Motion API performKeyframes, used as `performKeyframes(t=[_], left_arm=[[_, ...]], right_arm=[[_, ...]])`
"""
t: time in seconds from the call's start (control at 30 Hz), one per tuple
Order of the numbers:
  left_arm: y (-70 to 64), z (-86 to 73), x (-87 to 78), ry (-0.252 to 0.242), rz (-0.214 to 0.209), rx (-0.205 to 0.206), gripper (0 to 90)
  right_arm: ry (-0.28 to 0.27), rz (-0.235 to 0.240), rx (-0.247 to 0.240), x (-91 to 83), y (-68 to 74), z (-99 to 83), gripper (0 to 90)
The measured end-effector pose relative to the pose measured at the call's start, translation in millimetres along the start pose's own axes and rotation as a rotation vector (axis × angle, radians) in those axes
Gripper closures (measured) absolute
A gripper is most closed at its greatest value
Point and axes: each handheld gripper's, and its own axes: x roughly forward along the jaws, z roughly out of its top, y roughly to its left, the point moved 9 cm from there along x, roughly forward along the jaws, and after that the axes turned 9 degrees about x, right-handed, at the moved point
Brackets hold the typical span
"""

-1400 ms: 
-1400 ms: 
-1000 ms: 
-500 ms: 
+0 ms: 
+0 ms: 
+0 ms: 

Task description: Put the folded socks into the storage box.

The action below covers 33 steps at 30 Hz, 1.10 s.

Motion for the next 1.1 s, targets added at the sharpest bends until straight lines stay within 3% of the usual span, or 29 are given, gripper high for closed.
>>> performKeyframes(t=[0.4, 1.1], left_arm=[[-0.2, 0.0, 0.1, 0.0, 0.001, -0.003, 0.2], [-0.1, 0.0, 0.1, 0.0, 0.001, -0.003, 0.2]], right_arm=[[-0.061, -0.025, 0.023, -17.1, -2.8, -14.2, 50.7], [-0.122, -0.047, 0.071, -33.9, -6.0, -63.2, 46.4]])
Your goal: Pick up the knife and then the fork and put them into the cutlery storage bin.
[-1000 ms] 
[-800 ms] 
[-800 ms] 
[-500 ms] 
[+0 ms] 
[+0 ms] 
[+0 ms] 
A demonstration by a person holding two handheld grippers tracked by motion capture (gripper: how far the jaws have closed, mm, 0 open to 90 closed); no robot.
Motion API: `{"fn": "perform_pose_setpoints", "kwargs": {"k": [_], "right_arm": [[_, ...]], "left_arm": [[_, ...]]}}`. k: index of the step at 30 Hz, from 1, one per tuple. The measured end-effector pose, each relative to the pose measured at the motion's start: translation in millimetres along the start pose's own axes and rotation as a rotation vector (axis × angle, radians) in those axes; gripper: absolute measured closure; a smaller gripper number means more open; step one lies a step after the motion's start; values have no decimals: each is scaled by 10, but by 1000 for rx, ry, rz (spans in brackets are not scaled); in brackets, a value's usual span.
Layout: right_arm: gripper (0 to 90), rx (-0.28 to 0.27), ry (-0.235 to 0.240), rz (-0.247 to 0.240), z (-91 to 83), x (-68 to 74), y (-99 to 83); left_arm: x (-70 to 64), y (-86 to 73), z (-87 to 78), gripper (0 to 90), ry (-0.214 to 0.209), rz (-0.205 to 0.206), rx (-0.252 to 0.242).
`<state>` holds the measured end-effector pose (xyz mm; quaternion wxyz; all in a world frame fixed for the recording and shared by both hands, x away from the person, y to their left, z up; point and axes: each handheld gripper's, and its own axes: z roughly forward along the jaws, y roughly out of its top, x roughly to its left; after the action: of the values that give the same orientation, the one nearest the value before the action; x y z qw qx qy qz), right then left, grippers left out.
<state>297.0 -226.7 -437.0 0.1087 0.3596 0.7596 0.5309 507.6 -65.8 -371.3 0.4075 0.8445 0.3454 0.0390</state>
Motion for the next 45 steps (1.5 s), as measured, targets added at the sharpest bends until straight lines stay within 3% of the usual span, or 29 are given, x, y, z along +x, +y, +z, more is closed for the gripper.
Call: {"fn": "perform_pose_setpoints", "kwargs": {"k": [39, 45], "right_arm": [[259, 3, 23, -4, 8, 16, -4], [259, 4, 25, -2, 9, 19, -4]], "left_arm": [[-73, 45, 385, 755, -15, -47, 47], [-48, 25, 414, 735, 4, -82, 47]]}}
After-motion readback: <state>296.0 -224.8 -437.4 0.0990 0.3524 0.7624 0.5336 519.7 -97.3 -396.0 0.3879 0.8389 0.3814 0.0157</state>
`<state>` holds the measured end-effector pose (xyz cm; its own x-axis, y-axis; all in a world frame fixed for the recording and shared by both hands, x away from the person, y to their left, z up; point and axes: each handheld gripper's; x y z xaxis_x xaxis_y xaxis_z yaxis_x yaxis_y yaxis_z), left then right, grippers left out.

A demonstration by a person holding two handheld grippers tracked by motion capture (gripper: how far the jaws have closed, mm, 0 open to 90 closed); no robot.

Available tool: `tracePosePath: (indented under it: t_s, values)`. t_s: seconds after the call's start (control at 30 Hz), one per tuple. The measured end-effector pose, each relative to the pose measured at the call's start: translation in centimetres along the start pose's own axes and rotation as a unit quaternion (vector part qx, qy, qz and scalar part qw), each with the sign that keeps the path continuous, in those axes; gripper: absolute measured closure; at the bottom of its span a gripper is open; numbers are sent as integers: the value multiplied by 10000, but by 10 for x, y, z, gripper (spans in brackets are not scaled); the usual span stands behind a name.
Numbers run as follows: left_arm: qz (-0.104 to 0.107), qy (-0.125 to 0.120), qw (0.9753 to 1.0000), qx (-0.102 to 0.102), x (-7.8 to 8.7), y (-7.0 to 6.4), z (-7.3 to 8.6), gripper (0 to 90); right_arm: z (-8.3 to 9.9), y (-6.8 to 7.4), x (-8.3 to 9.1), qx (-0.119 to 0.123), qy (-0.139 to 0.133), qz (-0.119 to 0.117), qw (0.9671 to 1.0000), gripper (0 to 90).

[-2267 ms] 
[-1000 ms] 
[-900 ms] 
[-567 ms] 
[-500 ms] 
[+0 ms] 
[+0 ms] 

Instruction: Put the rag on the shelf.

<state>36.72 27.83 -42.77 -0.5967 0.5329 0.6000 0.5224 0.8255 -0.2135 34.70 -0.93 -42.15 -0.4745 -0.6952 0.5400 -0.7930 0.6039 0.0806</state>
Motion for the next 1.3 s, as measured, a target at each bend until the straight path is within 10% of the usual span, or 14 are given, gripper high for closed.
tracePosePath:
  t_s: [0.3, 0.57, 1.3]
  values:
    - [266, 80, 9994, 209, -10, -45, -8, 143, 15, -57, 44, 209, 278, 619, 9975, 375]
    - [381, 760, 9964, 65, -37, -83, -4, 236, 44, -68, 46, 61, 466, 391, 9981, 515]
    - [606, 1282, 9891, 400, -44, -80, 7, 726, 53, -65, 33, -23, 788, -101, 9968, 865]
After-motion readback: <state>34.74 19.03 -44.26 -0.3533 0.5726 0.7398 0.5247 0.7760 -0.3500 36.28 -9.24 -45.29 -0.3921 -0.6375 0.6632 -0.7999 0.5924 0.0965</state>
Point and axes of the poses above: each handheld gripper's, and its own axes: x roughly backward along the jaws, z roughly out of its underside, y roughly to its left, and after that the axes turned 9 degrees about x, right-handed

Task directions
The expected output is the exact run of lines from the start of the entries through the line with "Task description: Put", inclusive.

Problem solution
Motion API performKeyframes, used as `performKeyframes(t=[_], left_arm=[[_, ...]], right_arm=[[_, ...]])`
"""
t: time in seconds from the call's start (control at 30 Hz), one per tuple
Order of the numbers:
  left_arm: y (-70 to 64), z (-86 to 73), x (-87 to 78), ry (-0.252 to 0.242), rz (-0.214 to 0.209), rx (-0.205 to 0.206), gripper (0 to 90)
  right_arm: ry (-0.28 to 0.27), rz (-0.235 to 0.240), rx (-0.247 to 0.240), x (-91 to 83), y (-68 to 74), z (-99 to 83), gripper (0 to 90)
The measured end-effector pose relative to the pose measured at the call's start, translation in millimetres along the start pose's own axes and rotation as a rotation vector (axis × angle, radians) in those axes
Gripper closures (measured) absolute
A gripper is most closed at its greatest value
Point and axes: each handheld gripper's, and its own axes: x roughly forward along the jaws, z roughly out of its top, y roughly to its left, the point moved 9 cm from there along x, roughly forward along the jaws, and after that the axes turned 9 degrees about x, right-handed, at the moved point
Brackets hold the typical span
"""

-1400 ms: 
-1400 ms: 
-1000 ms: 
-500 ms: 
+0 ms: 
+0 ms: 
+0 ms: 

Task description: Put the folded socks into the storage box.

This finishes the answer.